Изменение формы. Особая книга - страница 6



Как напутствие себе перед дорогой. Важно помнить, что этот текст не обо мне, не о Театре на Малой Бронной и, вообще, не о театре в широком понимании этого слова. Этот текст не о ностальгии по ушедшему.

За это время здание Театра на Малой Бронной закрылось на реконструкцию, сам театр переехал во Дворец на Яузе, стал не таким центровым по расположению и доступным по ценам. За эти годы многое поменялось, что-то отсоединилось, отпочковалось, показало истинное лицо, истерлось, как старая нитка, а что-то вдруг возникло, из пустоты, мечты, намерения и обоюдного желания.

Когда я пишу этот текст, мой телефон вибрирует и принимает сообщения от Веры Ивановны Бабичевой. Важно помнить, что этот текст не о нашей с ней творческой работе, встрече режиссера и актрисы, а самое главное – человеческой встрече. Нет. Я долго привыкал называть Веру Ивановну – Верой. Это была ее первая просьба, озвученная при личном знакомстве. Она просит об этом всех. Точнее, всех, кто имеет счастье работать с ней, знать ее близко, верить ей и созданным ею образам.

Мы встретились с Верой благодаря драматургу и поэту Владу Васюхину, когда готовили читку его пьесы «Беглец», где Вера блистательно сыграла педагога-репетитора по балету, в прошлом балерину Большого театра.

Это было волнительно. Меня успокаивало то, что я видел все актерские работы Веры, сыгранные на Малой Бронной, мог процитировать монологи. Я строил догадки, какая она, на какую из своих героинь больше всего похожа? Оказалось, что Вера совсем другая, но такая же настоящая, как и ее роли.

Актерам можно позавидовать. Они владеют удивительной способностью держать в себе, как в платяном шкафу, многообразие непохожих друг на друга образов. И чем эти образы дальше от природной органики актера – тем их ценность выше. Важно заметить, что я говорю сейчас о хорошем, одаренном актере. Хотя я не должен здесь об этом говорить.

Я не помню сюжетных линий спектакля «Особые люди», помню только фабулу, и то в общих чертах. В моей памяти сохранились не слова, а ощущение от финального монолога сотрудницы Фонда. Ее играла Вера. Надо признать, что я плохо запоминаю сюжет в прочитанных книгах, в просмотренных спектаклях, конечно, если речь не идет о хрестоматийных сюжетах. Я чаще всего ловлю воздух, ту самую атмосферу, которую удалось или не удалось создать на сцене. Я считываю психологический фон и эмоциональные жесты, фиксирую в памяти мизансцены, а потом ненароком, невольно использую их в своих режиссерских работах.

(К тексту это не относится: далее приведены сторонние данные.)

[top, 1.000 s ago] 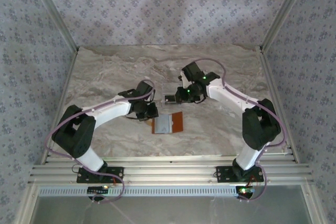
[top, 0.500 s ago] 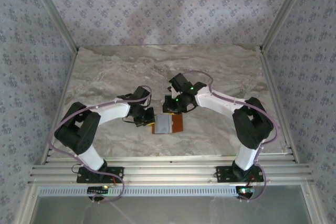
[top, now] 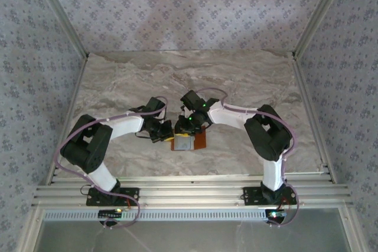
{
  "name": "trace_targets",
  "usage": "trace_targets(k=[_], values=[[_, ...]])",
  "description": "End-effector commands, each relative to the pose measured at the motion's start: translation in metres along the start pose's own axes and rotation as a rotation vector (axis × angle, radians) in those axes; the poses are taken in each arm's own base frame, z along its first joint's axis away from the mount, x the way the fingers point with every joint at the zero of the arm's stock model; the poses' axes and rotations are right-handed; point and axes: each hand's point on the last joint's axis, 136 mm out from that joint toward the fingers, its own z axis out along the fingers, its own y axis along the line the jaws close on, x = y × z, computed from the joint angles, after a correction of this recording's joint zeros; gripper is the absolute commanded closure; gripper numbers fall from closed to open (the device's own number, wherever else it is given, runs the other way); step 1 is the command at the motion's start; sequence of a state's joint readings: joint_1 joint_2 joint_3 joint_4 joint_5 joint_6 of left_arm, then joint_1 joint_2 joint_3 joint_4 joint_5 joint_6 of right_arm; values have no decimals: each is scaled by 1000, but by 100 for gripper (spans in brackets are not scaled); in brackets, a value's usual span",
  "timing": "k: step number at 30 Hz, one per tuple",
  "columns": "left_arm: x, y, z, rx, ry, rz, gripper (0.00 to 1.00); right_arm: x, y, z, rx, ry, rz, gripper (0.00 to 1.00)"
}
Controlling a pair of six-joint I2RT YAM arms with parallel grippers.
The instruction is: Take the credit cards out of the card holder
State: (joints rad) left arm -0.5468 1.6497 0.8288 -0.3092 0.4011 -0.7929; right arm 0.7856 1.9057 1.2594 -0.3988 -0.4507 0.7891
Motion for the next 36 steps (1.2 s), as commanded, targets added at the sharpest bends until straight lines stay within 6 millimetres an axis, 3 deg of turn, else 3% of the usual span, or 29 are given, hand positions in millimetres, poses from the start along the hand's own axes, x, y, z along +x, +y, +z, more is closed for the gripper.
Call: trace_targets(k=[1, 8, 19, 36], values=[[8, 18, 9, -41, 31, -7, 95, 2, 8, 9, -26, 21, 17, 75], [8, 20, 9, -34, 38, -8, 95, 4, 3, 19, -15, 31, 32, 74], [9, 25, 10, -47, 43, -12, 96, 13, -20, 15, 85, 31, 52, 71], [7, 26, 9, -55, 47, -11, 95, 15, -36, -4, 247, -12, 13, 57]])
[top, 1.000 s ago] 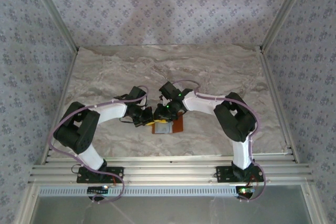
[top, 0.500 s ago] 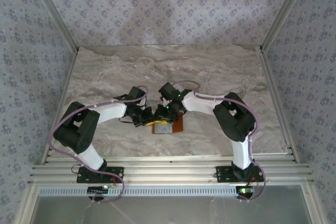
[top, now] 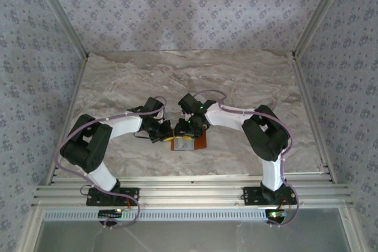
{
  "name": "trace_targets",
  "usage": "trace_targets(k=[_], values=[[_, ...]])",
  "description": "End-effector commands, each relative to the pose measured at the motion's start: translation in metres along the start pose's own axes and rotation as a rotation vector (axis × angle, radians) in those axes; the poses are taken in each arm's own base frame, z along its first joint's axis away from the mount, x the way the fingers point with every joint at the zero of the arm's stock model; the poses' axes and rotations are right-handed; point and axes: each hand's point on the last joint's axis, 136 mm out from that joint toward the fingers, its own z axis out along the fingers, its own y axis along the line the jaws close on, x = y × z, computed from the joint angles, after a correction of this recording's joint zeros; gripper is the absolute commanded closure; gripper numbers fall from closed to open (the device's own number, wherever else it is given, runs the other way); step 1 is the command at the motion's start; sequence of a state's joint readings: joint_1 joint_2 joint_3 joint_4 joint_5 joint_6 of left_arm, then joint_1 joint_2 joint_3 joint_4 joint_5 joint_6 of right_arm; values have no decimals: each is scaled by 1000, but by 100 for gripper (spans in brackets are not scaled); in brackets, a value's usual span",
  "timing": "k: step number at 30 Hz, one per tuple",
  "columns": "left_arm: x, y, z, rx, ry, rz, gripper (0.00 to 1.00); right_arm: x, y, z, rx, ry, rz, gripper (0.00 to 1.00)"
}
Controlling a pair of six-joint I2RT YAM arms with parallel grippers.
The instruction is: Take the credit cards out of the card holder
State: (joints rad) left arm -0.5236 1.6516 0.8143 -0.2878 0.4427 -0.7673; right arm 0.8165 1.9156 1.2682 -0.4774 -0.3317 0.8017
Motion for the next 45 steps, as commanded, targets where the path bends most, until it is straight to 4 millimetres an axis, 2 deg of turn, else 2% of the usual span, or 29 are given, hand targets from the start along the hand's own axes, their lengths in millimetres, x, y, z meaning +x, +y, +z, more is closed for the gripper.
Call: trace_targets(k=[1, 21, 30, 38, 45], values=[[8, 25, 8, -89, 33, -19, 96, 6, -17, -8, 122, -6, -14, 57], [7, 23, 5, -91, 29, -22, 95, 9, -47, -35, 379, -27, -68, 48], [4, 20, -1, -96, 10, -20, 95, 12, -64, -41, 460, -20, -68, 49], [-4, 5, -19, -94, -28, 11, 95, 13, -84, -45, 541, -31, -73, 51], [-8, -17, -29, -76, -46, 48, 94, 16, -89, -42, 531, -27, -66, 54]])
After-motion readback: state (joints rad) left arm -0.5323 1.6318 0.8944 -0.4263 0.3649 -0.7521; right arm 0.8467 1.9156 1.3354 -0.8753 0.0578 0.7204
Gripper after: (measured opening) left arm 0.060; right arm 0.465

Мой мастер в институте Кирилл Савельевич Стрежнев говорил нам, студентам: «Пишите все в свой компьютер», – и стучал по своему седому виску. Мой компьютер работает каким-то особым образом, зависая на чем-то незначительном, на мимолетном переходе, который другой бы и не заметил. Карта памяти стремительно заполняется, переполняется. Корзина до отказа набита «священным мусором» и сама уже, без моего вмешательства, удаляет важные файлы, а потом, тоже против моей воли, их возвращает.

Я попросил Веру наговорить мне в вотсапе монолог. Не тот, который звучит в конце спектакля. А свой, сегодняшний. Мы могли бы созвониться, и в этом звонке быть более конструктивными, опираясь на мои вопросы и Верины ответы. Но я попросил именно голосовое.

В последнее время мне важно слышать живой голос. В наши непростые, наэлектризованные времена (а когда они были другими?) тексты, которые поступают к нам в мессенджеры, трактуются нами порой предвзято, мы сами режиссируем чужие реплики, часто задавая им ошибочную интонацию. Пусть будет голосовое, пусть во время записи зазвонит телефон. Пусть палец съезжает со значка микрофона (у меня так всегда) и запись отправляется радостно в переполненную корзину. Пусть будут грубые склейки. Это документалистика, это будет она. Мне сложнее, у меня текст. Вы его читаете и тут же режиссируете его. А я зритель вашей режиссуры. Благодарный зритель.